§ PROBLEM STATEMENT
The whole listing, pictures aside, should be reproduced exactly.

§ DATA EXCERPT
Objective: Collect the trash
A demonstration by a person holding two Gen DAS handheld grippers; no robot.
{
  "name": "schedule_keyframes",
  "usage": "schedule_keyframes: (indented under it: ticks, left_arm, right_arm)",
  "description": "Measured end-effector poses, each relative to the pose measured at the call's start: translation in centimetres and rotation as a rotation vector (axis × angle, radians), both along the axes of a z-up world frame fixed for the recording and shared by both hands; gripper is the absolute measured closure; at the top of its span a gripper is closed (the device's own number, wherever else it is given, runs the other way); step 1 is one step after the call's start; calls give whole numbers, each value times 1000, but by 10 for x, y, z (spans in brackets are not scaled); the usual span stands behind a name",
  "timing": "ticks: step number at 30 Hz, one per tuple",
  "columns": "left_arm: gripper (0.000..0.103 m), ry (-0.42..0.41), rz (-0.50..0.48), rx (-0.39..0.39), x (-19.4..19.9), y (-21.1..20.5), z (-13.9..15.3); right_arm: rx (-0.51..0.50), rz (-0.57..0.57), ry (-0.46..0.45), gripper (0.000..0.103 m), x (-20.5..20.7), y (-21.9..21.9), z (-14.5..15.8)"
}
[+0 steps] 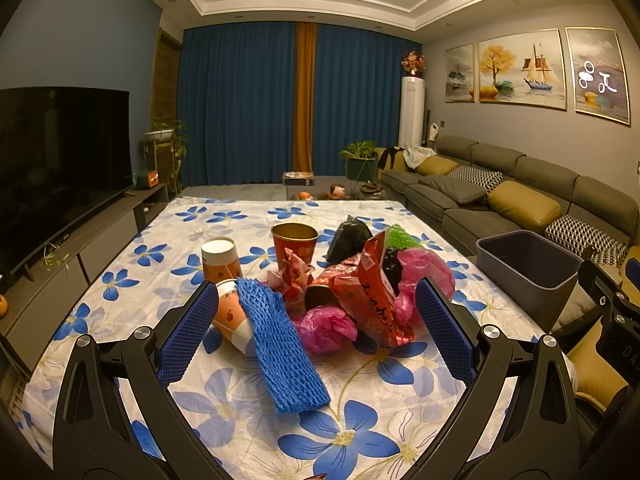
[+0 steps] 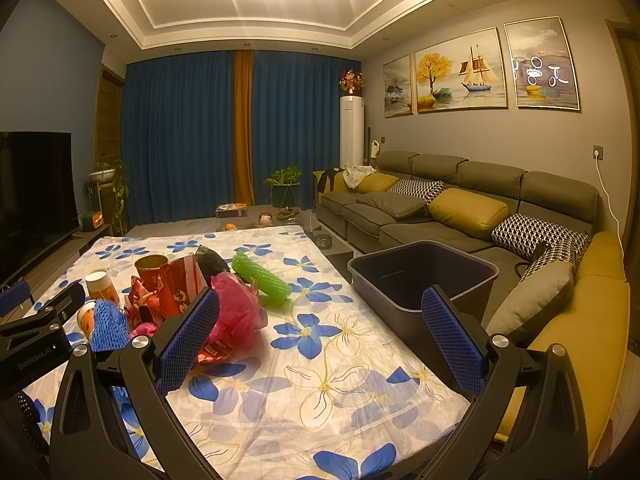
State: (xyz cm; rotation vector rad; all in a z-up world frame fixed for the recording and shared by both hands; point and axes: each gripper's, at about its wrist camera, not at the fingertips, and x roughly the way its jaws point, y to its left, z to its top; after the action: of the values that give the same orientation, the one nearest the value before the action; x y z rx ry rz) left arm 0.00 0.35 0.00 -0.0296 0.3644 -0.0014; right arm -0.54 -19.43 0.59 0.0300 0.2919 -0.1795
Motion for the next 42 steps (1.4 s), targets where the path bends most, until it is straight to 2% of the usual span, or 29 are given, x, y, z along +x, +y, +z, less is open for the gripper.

§ YOUR SOLUTION
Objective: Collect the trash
A demonstration by a person holding two Gen DAS handheld grippers; no robot.
{
  "name": "schedule_keyframes",
  "usage": "schedule_keyframes: (indented under it: ticks, left_arm, right_arm)",
  "description": "Measured end-effector poses, each relative to the pose measured at the call's start: translation in centimetres and rotation as a rotation vector (axis × angle, radians), both along the axes of a z-up world frame fixed for the recording and shared by both hands; gripper is the absolute measured closure; at the top of its span a gripper is closed (the device's own number, wherever else it is given, runs the other way); step 1 is one step after the call's start; calls give whole numbers, each value times 1000, but by 10 for x, y, z (spans in brackets are not scaled); the usual span stands behind a name",
  "timing": "ticks: step number at 30 Hz, one per tuple",
  "columns": "left_arm: gripper (0.000..0.103 m), ry (-0.42..0.41), rz (-0.50..0.48), rx (-0.39..0.39), x (-19.4..19.9), y (-21.1..20.5), z (-13.9..15.3); right_arm: rx (-0.51..0.50), rz (-0.57..0.57), ry (-0.46..0.45), gripper (0.000..0.103 m), x (-20.5..20.7), y (-21.9..21.9), z (-14.5..15.8)"
}
[+0 steps] 
[+0 steps] 
State: (xyz cm; rotation vector rad; all in a z-up world frame fixed for the recording and shared by both hands; point and axes: each gripper's, at about its wrist camera, not at the fingertips, and x roughly the way its jaws point, y to its left, z to its top; after the action: of the values that give the same orientation, the one nearest the value before the action; x y z rx ry rz) left arm 0.00 0.35 0.00 -0.0296 0.3644 -0.0014; right arm -0.54 -19.43 0.59 0.0300 0.2919 -0.1795
Motion for the next 42 steps (1.4 s), targets where the path bends most, until it is straight to 2% of the usual span, or 29 are given, x, y, z along +x, +y, +z, less is open for the gripper.

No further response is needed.